In the December 14 Ensign President Dieter F. Uchtdorf says
“When we think of Christmas, we often think of giving and of receiving gifts. Gifts can be part of a cherished tradition, but they can also detract from the simple dignity of the season and distract us from celebrating the birth of our Savior in a meaningful way.”
Think of the simple yet dignified way our Heavenly Father chose to honor the birth of His Son. On that holy night, angels appeared not to the rich but to shepherds. The Christ child was born not in a mansion but in a manger. He was wrapped not in silk but in swaddling clothes.
The simplicity of that first Christmas foreshadowed the life of the Savior. Though He had created the earth, walked in realms of majesty and glory, and stood at the right hand of the Father, He came to earth as a helpless child. His life was a model of modest nobility, and He walked among the poor, the sick, the downcast, and the heavy laden.
Though He was a king, He cared neither for the honors nor the riches of men. His life, His words, and His daily activities were monuments of simple yet profound dignity.
Jesus the Christ, who knew perfectly how to give, set for us the pattern for giving. To those whose hearts are heavy with loneliness and sorrow, He brings compassion and comfort. To those whose bodies and minds are afflicted with illness and suffering, He brings love and healing. To those whose souls are burdened with sin, He offers hope, forgiveness, and redemption.

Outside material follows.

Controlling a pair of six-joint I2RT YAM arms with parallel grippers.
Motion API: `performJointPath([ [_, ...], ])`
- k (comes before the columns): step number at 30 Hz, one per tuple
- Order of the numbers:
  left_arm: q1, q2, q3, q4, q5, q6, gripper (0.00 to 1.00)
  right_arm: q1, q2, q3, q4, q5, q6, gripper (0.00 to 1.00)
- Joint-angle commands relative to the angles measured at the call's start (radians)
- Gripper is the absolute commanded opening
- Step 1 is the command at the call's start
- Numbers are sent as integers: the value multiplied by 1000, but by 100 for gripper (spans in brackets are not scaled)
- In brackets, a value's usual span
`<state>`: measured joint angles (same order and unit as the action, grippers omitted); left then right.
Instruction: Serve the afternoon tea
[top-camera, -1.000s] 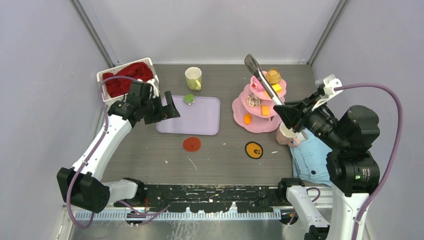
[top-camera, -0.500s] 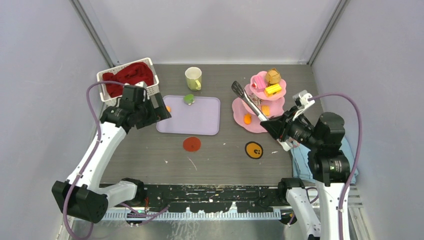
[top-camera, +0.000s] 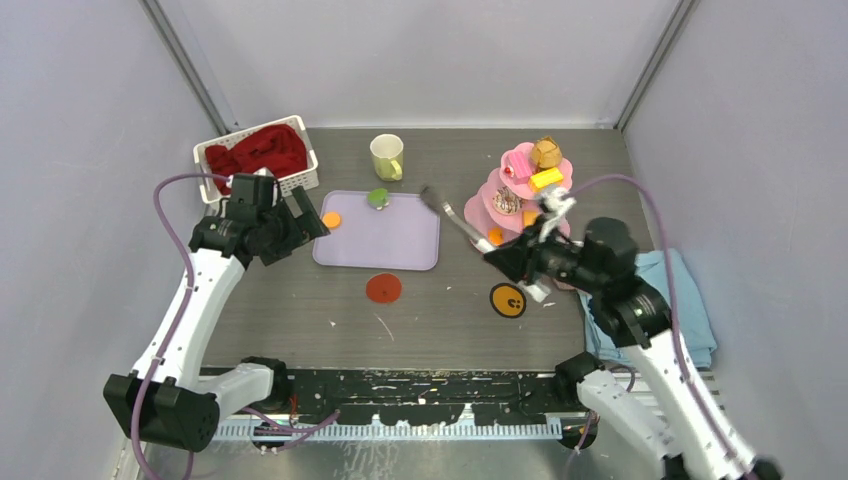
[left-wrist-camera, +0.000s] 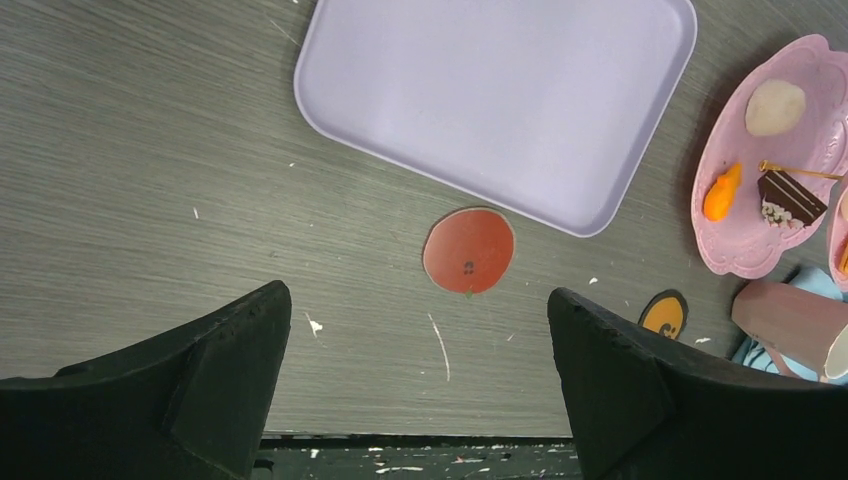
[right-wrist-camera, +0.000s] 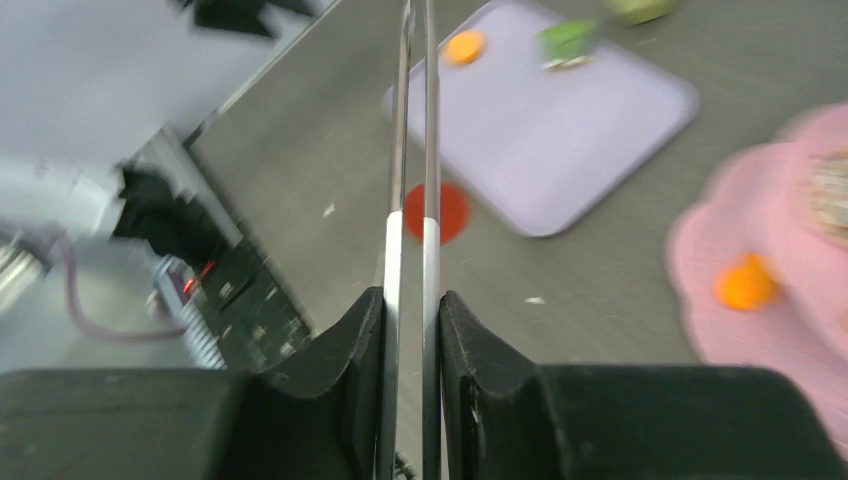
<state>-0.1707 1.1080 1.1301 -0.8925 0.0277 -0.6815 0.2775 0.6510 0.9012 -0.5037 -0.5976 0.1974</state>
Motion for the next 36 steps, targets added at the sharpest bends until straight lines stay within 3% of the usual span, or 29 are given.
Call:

If the Savior were among us today, we would find Him where He always was—ministering to the meek, the downcast, the humble, the distressed, and the poor in spirit. During this Christmas season and always, may we give to Him by loving as He loves. May we remember the humble dignity of His birth, gifts, and life. And may we, through simple acts of kindness, charity, and compassion, fill the world with the light of His love and healing power.”
My sister and I have each been doing a project a month this year. We trade months choosing projects. Her choice for December was to do a service a day till Christmas. Even just a phone call or note to a friend counts. One of mine was to help a high school student in Virginia with a paper for a class. She was interviewing different age groups, economic groups etc. on “What’s the meaning of life” I said the meaning of life is to give life meaning.
May you enjoy the spirit of Christ this Christmas and make a difference in someone’s life.